Comment 6 Maciej (Matthew) Piechotka 2013-12-11 22:55:17 UTC
(In reply to comment #0)
> Well, this is not true at least for .NET
> If you try evaluate "ščř".Length in C#, you will get
> 3, not 6. (Tested on .NET 2.0 on Windows.) So the comment should be changed.
> The confusion is probably caused by incorrect .NET reference docs,
> which claims length in bytes also, but in real .Length is in "characters".
> In other .NET string methods, there is correctly counted for
> characters (both in real and in reference docs), not for bytes, too.
> 
> Personally I prefer to be Vala .length the same as .NET .Length,
> I have had never need to measure strings in bytes.

But it's not true AFAIK for SMP. The problem is with representation and it's way more complicated:

 - Java and Windows used to represent strings as UCS-2 and characters as 16-bit integers. The problem is that from introduction of SMP the UCS-2 could not represent all possible codepoints so they are now represented as UTF-16 and character can take more then one... character. So the length there is the length of the array of 16-bit integers which is not the same as number of codepoints
 - Vala uses utf-8 representation where the length of string is the length of array of 8-bit integers which is also not the same as number of codepoints
 - Finally the codepoints is not the same as glyph or characters (http://utf8everywhere.org/). In general programmer should not care about what the string represents (exception - pango developers) as Unicode is much more complicated then 'array of characters'.

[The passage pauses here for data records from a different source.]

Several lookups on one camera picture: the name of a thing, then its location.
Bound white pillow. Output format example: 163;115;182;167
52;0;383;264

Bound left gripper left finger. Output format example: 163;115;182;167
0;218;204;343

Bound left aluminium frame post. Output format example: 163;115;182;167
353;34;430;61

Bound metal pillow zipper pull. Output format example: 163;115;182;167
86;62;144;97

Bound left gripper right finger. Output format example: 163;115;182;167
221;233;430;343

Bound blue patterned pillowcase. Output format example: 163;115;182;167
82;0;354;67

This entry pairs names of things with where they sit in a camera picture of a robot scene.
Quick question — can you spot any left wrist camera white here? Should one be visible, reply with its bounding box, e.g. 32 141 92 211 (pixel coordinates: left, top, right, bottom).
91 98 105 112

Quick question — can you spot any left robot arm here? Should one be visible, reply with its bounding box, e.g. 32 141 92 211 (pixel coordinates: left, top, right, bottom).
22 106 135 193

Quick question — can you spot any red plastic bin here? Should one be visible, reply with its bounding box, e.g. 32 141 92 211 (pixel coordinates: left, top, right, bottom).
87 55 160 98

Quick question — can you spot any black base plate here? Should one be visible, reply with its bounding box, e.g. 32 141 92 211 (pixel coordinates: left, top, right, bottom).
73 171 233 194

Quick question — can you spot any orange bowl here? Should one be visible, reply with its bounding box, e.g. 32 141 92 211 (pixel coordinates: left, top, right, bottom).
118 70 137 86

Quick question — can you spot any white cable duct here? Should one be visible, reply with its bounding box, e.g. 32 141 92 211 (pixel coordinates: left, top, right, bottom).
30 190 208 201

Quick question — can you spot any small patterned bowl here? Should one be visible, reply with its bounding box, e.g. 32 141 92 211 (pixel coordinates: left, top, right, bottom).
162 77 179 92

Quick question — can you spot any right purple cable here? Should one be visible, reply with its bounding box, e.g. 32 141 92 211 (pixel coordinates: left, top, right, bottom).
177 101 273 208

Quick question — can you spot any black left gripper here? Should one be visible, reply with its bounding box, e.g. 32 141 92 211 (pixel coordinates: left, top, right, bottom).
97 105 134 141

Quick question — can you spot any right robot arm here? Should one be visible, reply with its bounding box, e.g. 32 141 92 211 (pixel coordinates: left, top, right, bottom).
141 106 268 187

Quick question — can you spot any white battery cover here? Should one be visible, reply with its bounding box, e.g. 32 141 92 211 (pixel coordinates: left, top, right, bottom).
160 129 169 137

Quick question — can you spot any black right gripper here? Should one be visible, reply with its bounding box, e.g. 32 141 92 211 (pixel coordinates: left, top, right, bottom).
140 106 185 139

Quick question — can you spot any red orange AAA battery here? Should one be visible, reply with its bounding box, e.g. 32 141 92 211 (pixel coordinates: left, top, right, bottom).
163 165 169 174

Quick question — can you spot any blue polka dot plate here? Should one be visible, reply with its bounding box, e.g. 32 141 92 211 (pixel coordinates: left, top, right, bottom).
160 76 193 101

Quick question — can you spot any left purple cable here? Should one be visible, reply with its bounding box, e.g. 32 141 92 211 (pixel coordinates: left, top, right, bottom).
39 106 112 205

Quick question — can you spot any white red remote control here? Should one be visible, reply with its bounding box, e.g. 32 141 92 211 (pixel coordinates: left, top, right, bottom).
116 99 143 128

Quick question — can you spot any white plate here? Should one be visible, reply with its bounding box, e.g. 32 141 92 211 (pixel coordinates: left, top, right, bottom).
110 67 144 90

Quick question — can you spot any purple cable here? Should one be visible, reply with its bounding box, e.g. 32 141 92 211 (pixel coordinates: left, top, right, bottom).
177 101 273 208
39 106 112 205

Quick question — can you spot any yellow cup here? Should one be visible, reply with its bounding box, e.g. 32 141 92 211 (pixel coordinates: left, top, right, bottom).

I'm going to update the page accordingly but I'm posting it here as well to avoid edit war.

% cat test.java 
public class test {
    public static void main(String[] args) {
        String s = "
Comment 7 Maciej (Matthew) Piechotka 2013-12-11 23:07:56 UTC
Wonderful - Bugzilla is not SMP secured. I've updated the page with the example.